Work order: Every line in the listing is to be echoed verbatim.
******************************
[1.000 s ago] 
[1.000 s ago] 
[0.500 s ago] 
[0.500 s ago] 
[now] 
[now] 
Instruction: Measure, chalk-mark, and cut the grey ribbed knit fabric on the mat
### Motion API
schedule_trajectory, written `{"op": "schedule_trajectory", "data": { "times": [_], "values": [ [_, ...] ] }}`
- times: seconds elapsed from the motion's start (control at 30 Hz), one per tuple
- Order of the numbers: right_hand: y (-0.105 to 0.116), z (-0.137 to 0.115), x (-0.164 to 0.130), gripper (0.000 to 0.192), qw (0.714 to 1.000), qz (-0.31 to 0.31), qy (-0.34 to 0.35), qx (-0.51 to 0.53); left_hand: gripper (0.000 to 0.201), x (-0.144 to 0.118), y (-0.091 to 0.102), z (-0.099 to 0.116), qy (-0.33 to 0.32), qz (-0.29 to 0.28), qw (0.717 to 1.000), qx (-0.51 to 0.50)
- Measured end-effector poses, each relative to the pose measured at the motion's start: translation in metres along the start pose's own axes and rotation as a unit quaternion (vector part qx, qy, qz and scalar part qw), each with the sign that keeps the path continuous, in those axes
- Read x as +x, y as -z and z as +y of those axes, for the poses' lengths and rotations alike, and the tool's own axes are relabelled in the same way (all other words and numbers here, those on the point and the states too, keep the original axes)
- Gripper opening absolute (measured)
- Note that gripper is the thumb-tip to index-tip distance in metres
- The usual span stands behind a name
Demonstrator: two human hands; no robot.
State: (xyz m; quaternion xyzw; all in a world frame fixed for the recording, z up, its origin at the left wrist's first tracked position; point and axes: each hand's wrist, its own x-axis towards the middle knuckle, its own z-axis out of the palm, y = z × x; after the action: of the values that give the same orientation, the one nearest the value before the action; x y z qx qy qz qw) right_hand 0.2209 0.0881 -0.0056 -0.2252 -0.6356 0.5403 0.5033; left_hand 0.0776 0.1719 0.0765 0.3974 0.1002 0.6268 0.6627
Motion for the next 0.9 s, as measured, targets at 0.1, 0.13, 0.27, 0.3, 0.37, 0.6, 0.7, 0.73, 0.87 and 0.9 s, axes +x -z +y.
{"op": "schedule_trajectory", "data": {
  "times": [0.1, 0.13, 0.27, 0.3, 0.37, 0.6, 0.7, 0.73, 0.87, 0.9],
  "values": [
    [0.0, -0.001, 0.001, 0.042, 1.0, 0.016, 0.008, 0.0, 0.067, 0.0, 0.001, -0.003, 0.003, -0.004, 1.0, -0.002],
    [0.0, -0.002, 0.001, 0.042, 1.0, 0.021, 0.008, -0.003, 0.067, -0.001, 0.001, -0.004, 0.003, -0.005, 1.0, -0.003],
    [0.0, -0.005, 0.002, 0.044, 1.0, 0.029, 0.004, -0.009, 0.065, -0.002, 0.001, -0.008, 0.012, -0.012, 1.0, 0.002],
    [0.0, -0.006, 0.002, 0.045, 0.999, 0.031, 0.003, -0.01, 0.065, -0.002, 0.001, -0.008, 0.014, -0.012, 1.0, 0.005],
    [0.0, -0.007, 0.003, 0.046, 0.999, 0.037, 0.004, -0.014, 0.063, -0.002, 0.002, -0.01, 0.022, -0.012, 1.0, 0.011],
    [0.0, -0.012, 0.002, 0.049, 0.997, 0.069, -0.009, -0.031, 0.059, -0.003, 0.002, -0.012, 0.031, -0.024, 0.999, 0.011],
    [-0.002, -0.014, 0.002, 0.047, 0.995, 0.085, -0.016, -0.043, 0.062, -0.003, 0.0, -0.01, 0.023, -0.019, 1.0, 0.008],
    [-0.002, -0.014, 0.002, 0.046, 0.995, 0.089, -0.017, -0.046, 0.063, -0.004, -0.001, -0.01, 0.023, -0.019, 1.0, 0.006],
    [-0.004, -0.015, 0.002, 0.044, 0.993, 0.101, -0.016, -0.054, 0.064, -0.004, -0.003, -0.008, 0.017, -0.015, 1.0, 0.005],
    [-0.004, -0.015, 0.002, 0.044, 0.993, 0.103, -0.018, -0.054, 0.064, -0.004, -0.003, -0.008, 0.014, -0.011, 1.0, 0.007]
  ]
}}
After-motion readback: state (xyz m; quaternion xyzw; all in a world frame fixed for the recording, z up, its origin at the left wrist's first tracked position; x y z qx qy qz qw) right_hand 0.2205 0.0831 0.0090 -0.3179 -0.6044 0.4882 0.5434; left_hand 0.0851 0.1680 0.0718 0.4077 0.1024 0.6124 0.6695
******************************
Exercise result:
[1.000 s ago] 
[1.000 s ago] 
[0.500 s ago] 
[0.500 s ago] 
[now] 
[now] 
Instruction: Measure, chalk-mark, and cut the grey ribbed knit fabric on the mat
### Motion API
schedule_trajectory, written `{"op": "schedule_trajectory", "data": { "times": [_], "values": [ [_, ...] ] }}`
- times: seconds elapsed from the motion's start (control at 30 Hz), one per tuple
- Order of the numbers: right_hand: y (-0.105 to 0.116), z (-0.137 to 0.115), x (-0.164 to 0.130), gripper (0.000 to 0.192), qw (0.714 to 1.000), qz (-0.31 to 0.31), qy (-0.34 to 0.35), qx (-0.51 to 0.53); left_hand: gripper (0.000 to 0.201), x (-0.144 to 0.118), y (-0.091 to 0.102), z (-0.099 to 0.116), qy (-0.33 to 0.32), qz (-0.29 to 0.28), qw (0.717 to 1.000), qx (-0.51 to 0.50)
- Measured end-effector poses, each relative to the pose measured at the motion's start: translation in metres along the start pose's own axes and rotation as a unit quaternion (vector part qx, qy, qz and scalar part qw), each with the sign that keeps the path continuous, in those axes
- Read x as +x, y as -z and z as +y of those axes, for the poses' lengths and rotations alike, and the tool's own axes are relabelled in the same way (all other words and numbers here, those on the point and the states too, keep the original axes)
- Gripper opening absolute (measured)
- Note that gripper is the thumb-tip to index-tip distance in metres
- The usual span stands behind a name
Demonstrator: two human hands; no robot.
State: (xyz m; quaternion xyzw; all in a world frame fixed for the recording, z up, its origin at the left wrist's first tracked position; point and axes: each hand's wrist, its own x-axis towards the middle knuckle, its own z-axis out of the palm, y = z × x; after the action: of the values that give the same orientation, the one nearest the value before the action; x y z qx qy qz qw) right_hand 0.2209 0.0881 -0.0056 -0.2252 -0.6356 0.5403 0.5033; left_hand 0.0776 0.1719 0.0765 0.3974 0.1002 0.6268 0.6627
Motion for the next 0.9 s, as measured, targets at 0.1, 0.13, 0.27, 0.3, 0.37, 0.6, 0.7, 0.73, 0.87 and 0.9 s, axes +x -z +y.
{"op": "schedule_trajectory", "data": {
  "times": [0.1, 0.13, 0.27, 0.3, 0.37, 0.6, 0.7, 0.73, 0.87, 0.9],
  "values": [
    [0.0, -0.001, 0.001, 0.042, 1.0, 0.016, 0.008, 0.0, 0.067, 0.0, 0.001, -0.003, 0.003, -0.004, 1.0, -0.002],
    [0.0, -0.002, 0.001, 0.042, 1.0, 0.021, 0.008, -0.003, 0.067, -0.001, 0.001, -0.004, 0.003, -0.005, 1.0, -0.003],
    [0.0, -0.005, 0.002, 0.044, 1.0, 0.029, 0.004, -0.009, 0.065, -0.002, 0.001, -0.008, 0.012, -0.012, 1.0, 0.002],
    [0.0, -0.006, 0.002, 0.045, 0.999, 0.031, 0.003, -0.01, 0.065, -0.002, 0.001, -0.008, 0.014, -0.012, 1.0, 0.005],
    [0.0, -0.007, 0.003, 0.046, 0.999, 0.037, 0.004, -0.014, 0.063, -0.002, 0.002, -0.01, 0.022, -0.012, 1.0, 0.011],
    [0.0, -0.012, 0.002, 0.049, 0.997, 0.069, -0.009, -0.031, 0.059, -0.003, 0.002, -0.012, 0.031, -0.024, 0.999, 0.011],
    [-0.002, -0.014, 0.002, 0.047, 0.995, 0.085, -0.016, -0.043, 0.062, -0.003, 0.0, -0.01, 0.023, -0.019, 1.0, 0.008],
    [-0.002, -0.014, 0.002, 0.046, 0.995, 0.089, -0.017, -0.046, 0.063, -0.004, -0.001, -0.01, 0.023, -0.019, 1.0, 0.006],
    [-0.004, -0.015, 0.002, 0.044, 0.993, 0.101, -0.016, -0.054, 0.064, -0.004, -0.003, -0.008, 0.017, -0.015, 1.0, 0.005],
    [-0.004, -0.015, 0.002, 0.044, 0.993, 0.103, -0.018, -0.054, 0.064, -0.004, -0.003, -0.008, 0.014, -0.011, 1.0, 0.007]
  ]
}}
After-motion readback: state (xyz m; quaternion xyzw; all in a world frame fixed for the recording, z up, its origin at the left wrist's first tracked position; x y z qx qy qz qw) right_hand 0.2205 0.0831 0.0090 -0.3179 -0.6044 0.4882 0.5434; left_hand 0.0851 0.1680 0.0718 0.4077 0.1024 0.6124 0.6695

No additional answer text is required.